The command-line options are deliberately very similar to those of GNU gzip, but they are not identical.

bzip2 expects a list of file names to accompany the command-line flags. Each file is replaced by a compressed version of itself, with the name "original_name.bz2". Each compressed file has the same modification date, permissions, and, when possible, ownership as the corresponding original, so that these properties can be correctly restored at decompression time. File name handling is naive in the sense that there is no mechanism for preserving original file names, permissions, ownerships or dates in filesystems which lack these concepts, or have serious file name length restrictions, such as MS-DOS.

bzip2 and bunzip2 will by default not overwrite existing files. If you want this to happen, specify the -f flag.

If no file names are specified, bzip2 compresses from standard input to standard output. In this case, bzip2 will decline to write compressed output to a terminal, as this would be entirely incomprehensible and therefore pointless.

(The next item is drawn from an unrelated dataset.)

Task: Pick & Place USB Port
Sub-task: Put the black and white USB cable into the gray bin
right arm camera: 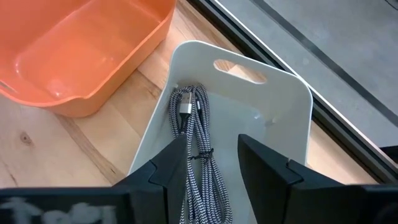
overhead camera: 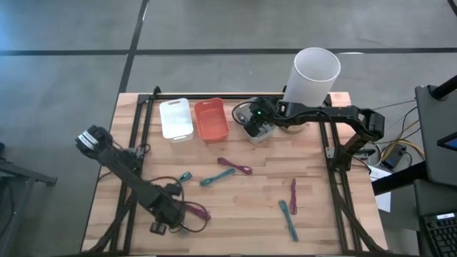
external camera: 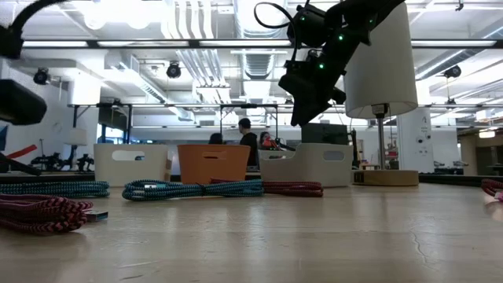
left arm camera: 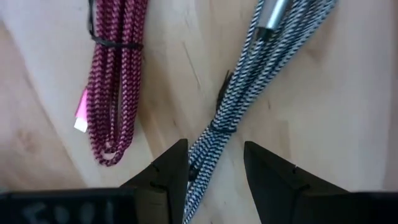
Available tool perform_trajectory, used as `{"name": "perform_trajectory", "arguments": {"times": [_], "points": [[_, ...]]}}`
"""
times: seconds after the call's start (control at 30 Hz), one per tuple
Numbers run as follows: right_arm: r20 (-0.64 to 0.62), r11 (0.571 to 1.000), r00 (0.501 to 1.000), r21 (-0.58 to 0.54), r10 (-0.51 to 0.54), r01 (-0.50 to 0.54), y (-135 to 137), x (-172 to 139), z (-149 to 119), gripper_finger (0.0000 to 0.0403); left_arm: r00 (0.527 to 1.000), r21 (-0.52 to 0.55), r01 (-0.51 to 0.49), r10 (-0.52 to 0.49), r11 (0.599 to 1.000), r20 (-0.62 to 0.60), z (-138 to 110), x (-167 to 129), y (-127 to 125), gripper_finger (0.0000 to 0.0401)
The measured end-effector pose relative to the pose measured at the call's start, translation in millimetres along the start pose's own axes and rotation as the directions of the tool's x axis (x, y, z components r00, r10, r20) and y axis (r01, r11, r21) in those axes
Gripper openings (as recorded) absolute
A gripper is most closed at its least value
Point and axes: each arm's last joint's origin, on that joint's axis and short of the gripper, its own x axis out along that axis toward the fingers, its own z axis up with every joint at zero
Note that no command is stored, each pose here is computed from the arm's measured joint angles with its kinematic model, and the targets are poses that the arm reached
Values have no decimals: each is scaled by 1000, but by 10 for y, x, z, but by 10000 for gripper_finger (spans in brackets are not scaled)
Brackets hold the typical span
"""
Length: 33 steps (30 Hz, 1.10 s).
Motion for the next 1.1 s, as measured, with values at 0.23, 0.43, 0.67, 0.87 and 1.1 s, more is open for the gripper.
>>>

bunzip2 (or bzip2 -d) decompresses all specified files. Files which were not created by bzip2 will be detected and ignored, and a warning issued. bzip2 attempts to guess the filename for the decompressed file from that of the compressed file as follows:


       filename.bz2    becomes   filename
       filename.bz     becomes   filename
       filename.tbz2   becomes   filename.tar
       filename.tbz    becomes   filename.tar
       anyothername    becomes   anyothername.out

If the file does not end in one of the recognised endings, .bz2, .bz, .tbz2 or .tbz, bzip2 complains that it cannot guess the name of the original file, and uses the original name with .out appended.

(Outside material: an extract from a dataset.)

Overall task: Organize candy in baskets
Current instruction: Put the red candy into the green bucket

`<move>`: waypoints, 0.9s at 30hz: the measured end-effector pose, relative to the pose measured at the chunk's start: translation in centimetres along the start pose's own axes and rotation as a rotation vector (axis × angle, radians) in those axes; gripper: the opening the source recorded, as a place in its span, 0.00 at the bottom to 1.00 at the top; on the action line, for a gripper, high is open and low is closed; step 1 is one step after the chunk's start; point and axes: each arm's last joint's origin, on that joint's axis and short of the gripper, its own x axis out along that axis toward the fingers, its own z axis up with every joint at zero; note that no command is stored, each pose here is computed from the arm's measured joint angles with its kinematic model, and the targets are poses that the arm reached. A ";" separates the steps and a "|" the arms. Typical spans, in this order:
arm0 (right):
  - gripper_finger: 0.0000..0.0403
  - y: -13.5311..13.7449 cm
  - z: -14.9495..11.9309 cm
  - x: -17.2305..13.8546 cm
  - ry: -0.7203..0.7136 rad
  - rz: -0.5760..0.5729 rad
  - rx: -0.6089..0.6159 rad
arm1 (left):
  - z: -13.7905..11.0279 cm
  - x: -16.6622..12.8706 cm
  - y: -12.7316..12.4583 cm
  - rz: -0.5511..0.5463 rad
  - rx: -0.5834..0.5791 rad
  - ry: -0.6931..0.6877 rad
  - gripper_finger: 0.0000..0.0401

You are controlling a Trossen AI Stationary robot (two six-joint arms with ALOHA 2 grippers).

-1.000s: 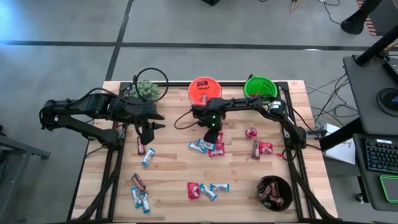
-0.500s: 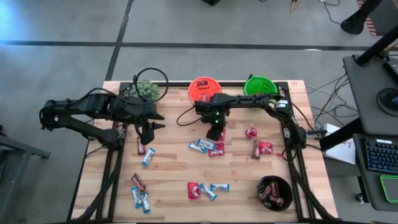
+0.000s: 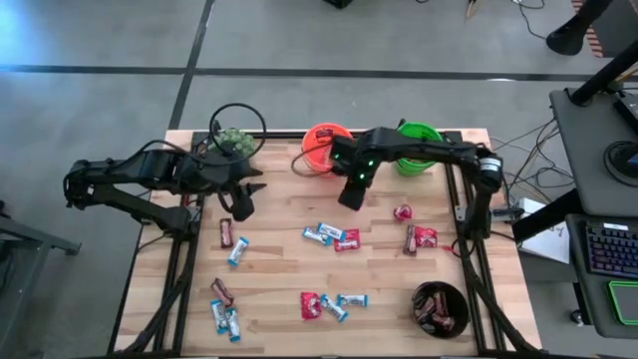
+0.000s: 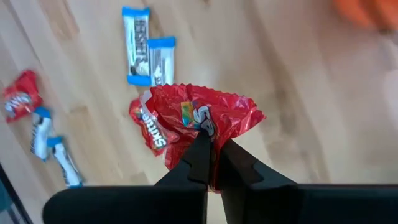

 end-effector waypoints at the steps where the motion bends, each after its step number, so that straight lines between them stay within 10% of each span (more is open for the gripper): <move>1: 0.02 -0.2 -0.1 -0.7 -0.017 -0.001 0.006 | 0.0 0.0 0.0 0.002 0.002 0.002 0.33; 27: 0.02 -10.7 -3.5 -11.0 -0.292 -0.150 0.221 | 0.4 2.6 6.1 0.420 -0.097 0.084 0.33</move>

As with compression, supplying no filenames causes decompression from standard input to standard output.

bunzip2 will correctly decompress a file which is the concatenation of two or more compressed files. The result is the concatenation of the corresponding uncompressed files. Integrity testing (-t) of concatenated compressed files is also supported.

You can also compress or decompress files to the standard output by giving the -c flag. Multiple files may be compressed and decompressed like this. The resulting outputs are fed sequentially to stdout. Compression of multiple files in this manner generates a stream containing multiple compressed file representations. Such a stream can be decompressed correctly only by bzip2 version 0.9.0 or later. Earlier versions of bzip2 will stop after decompressing the first file in the stream.

bzcat (or bzip2 -dc) decompresses all specified files to the standard output.

bzip2 will read arguments from the environment variables BZIP2 and BZIP, in that order, and will process them before any arguments read from the command line. This gives a convenient way to supply default arguments.

Compression is always performed, even if the compressed file is slightly larger than the original. Files of less than about one hundred bytes tend to get larger, since the compression mechanism has a constant overhead in the region of 50 bytes. Random data (including the output of most file compressors) is coded at about 8.05 bits per byte, giving an expansion of around 0.5%.

As a self-check for your protection, bzip2 uses 32-bit CRCs to make sure that the decompressed version of a file is identical to the original. This guards against corruption of the compressed data, and against undetected bugs in bzip2 (hopefully very unlikely). The chances of data corruption going undetected is microscopic, about one chance in four billion for each file processed. Be aware, though, that the check occurs upon decompression, so it can only tell you that something is wrong. It can't help you recover the original uncompressed data. You can use bzip2recover to try to recover data from damaged files.

Return values: 0 for a normal exit, 1 for environmental problems (file not found, invalid flags, I/O errors, &c), 2 to indicate a corrupt compressed file, 3 for an internal consistency error (eg, bug) which caused bzip2 to panic.

OPTIONS

-c --stdout
Compress or decompress to standard output.
-d --decompress
Force decompression. bzip2, bunzip2 and bzcat are really the same program, and the decision about what actions to take is done on the basis of which name is used. This flag overrides that mechanism, and forces bzip2 to decompress.
-z --compress
The complement to -d: forces compression, regardless of the invocation name.
-t --test
Check integrity of the specified file(s), but don't decompress them. This really performs a trial decompression and throws away the result.
-f --force
Force overwrite of output files. Normally, bzip2 will not overwrite existing output files. Also forces bzip2 to break hard links to files, which it otherwise wouldn't do.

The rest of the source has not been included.